Auto Rates Continue Climb Upwards

November 22, 2002

According to an InsWeb Corp. study, prices for auto insurance nationwide continued to rise in the third quarter of 2002, representing a seven percent increase year over year.

The index grew less than one percent on a sequential basis, however, indicating that prices may be stabilizing for the near-term. Reasons for the industry’s steady rate increases include rising claims costs driven primarily by medical costs, significantly higher vehicle repair costs, rising jury awards and continued fraud and abuse.
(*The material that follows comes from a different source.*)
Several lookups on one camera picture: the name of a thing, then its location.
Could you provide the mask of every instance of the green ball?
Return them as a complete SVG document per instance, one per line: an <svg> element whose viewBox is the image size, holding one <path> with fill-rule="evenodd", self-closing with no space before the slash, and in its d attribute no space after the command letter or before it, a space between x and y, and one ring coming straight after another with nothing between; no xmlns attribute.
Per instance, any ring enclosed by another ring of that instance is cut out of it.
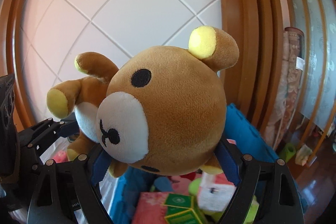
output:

Additional causes may include lower investment income generated by insurers, mainly due to the dramatic reduction in interest rates and the decline in the stock market.

InsWeb’s data for the third quarter of 2002 also revealed an apparent shift among carrier offerings to consumers in the “Over 30” age group, traditionally considered America’s safest drivers and the industry’s most preferred customers.

While these consumers continue to be offered a greater number of 12-month policy quotes and lower than average premiums, data from InsWeb’s marketplace indicates that these age groups experienced the highest increase in premiums in the third quarter as compared to the second quarter of 2002.

Additionally, as in the second quarter of 2002, the majority of quotes viewed by consumers during the third quarter of 2002 were for six-month policies. Nearly 60 percent of the roughly 1.3 million quotes viewed were for six-month policies, as compared to less than 44 percent during the same period last year.

“The good news for consumers is that the rate of increase has slowed, but conversion to six-month policies continues apace, and now drivers of all ages are feeling the impact of this year’s rate hikes,” Hussein Enan, Chairman of InsWeb Corporation, commented. “Now more than ever, consumers of all ages need to research offerings from competing providers to ensure that they are getting the best possible rates and terms. Conversion to a six-month policy can impact an individual policy-holder’s annual costs by up to 40 percent.”